Putting that aside though there is much to recommend THE UNBROKEN LINE, not least of which is its worryingly dark theme. For although it is at least technically a legal thriller we don’t spend a single moment in a courtroom and the underlying issue being explored here is whether or not the justice system is as balanced as iconic images would have has believe. When Will is targeted for a professional misconduct investigation early in the novel the Legal Commissioner says to him
When I accepted this role, I did so because I was aware of the grey trade in information that goes on within the justice system. Who knows how deep the roots of this go – police corruption is all too familiar to us, so why should lawyers be immune. I’m not just here to prosecute dodgy suburban lawyers who fudge their trust accounting to rip of their clients. I’m here to shut down this pervasive culture of exploited privilege and any criminal activity it supports. The legal system should benefit all its citizens equally, not just those with access to money and connections.
In a well-constructed story involving a complicated series of interconnected events we learn that, perhaps not surprisingly, the reverse of this noble sentiment is often true.
Having a character like Will at the centre of the action is a good choice for a novel tackling this kind of theme. Because Will does not always do the ‘right’ thing when it comes to seeing justice served. Whether he is forced or chooses to make the morally dubious decisions he makes is ultimately something the reader will decide but his struggles are realistic within the context of the events unfolding around him.

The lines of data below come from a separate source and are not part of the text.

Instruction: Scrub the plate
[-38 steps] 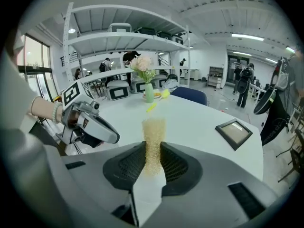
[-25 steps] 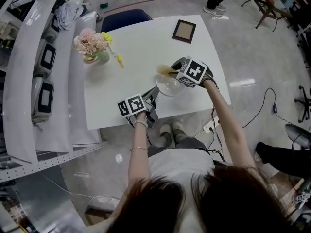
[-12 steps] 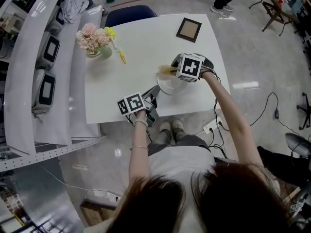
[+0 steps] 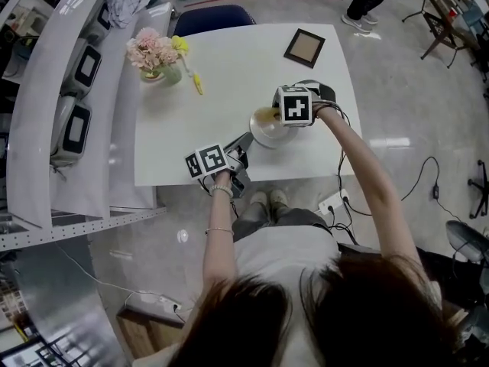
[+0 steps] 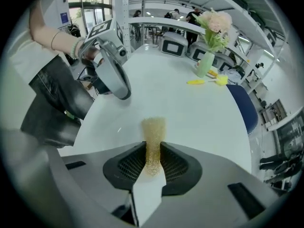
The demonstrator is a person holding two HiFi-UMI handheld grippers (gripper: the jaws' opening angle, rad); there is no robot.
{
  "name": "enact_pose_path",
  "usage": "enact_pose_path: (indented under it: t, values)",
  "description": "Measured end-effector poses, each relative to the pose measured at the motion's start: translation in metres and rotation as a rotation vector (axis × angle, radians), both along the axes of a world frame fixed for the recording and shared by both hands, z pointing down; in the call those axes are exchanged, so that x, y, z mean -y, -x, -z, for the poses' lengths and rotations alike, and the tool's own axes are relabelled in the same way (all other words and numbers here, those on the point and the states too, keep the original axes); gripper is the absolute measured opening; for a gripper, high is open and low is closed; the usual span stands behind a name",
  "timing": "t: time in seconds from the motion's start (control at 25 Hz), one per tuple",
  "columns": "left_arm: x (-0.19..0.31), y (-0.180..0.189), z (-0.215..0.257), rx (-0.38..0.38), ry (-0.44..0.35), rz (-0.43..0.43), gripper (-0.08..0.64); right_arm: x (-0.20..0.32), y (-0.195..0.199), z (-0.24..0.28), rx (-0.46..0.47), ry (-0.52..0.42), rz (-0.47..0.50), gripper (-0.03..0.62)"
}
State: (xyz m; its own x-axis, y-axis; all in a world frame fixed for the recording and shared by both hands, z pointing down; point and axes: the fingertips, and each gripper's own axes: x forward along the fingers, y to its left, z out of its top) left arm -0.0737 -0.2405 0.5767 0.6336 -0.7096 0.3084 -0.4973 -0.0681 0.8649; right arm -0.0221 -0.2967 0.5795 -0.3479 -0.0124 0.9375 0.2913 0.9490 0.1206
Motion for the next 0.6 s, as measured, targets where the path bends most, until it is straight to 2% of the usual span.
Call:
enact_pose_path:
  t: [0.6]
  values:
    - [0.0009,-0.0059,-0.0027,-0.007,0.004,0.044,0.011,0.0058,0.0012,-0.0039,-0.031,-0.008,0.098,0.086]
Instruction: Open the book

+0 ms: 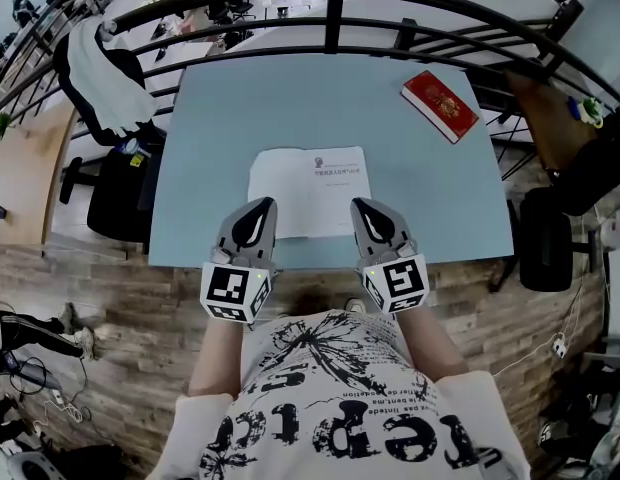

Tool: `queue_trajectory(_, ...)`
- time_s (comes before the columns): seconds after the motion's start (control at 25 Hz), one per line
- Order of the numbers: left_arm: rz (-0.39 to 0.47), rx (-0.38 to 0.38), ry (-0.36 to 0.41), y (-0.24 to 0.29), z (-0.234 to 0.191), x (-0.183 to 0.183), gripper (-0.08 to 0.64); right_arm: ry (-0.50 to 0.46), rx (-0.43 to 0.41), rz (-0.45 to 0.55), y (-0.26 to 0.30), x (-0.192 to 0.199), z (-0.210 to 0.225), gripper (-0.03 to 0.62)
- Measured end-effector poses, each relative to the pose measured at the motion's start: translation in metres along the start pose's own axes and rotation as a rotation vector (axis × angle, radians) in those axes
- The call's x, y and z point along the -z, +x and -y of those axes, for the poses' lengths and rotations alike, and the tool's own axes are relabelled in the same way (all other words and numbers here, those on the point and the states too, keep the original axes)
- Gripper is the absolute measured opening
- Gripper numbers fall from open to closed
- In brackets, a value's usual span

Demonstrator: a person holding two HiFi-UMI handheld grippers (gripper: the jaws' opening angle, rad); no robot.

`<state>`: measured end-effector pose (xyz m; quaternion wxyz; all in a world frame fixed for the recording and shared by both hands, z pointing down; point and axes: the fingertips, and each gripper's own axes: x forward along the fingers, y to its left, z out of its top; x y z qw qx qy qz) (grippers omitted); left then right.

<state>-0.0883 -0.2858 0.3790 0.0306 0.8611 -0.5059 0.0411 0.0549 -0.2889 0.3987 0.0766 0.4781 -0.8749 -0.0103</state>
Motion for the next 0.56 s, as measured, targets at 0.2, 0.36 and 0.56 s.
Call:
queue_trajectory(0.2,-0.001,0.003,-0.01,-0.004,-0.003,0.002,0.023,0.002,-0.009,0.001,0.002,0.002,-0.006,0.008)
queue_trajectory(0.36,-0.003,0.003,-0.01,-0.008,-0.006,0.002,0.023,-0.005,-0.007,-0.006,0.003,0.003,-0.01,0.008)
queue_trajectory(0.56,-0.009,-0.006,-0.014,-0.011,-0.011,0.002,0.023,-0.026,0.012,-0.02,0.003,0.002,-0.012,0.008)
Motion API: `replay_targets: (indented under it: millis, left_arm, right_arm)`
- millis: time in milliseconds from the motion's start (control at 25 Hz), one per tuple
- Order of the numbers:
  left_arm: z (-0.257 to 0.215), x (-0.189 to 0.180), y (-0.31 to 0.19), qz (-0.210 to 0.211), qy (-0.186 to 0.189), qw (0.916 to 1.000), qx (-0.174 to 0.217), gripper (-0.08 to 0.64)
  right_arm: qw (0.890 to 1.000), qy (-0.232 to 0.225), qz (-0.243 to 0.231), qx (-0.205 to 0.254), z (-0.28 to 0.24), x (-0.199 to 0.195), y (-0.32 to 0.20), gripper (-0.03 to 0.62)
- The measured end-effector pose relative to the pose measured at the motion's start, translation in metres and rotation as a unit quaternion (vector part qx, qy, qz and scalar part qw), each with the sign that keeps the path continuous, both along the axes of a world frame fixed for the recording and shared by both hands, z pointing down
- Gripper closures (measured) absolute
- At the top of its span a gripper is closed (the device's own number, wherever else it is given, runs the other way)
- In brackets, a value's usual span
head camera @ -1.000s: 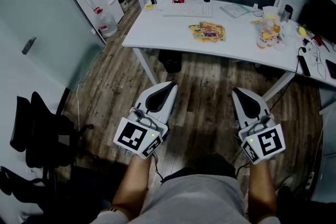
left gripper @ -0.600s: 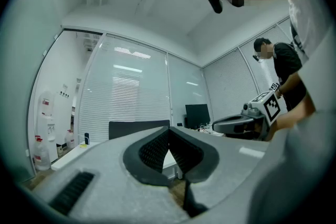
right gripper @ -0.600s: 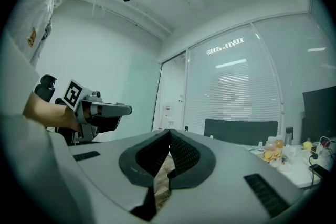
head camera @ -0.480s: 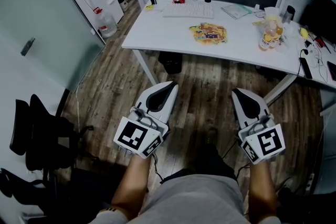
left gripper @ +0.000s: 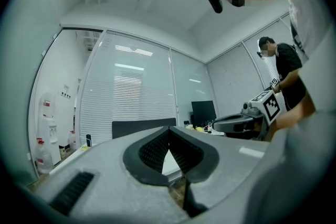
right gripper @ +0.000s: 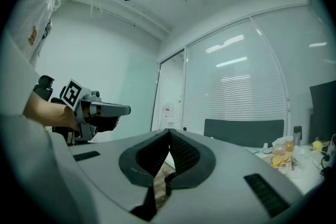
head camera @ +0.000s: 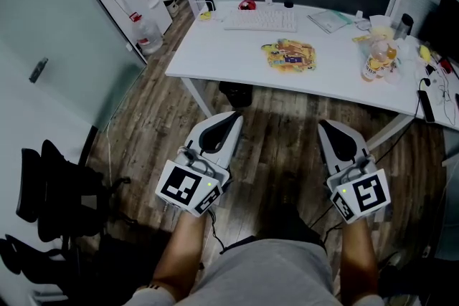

I can’t say I liked Will all that much but I found him compelling and his turmoils thought-provoking.
I know that in real life there are many more than fifty shades of grey but I like to use my crime fiction reading to help me pretend that in some parallel dimension you can always tell the good guys from the bad ones and justice ultimately prevails. Books like THE UNBROKEN LINE don’t really offer me that foray into fantasy land which is why they’ll never be among my absolute personal favourites. But you’d have to go a long way to find a more intelligent novel in which the realities of the legal system are laid bare enough to make readers hope they’ll never have to tangle with the system themselves.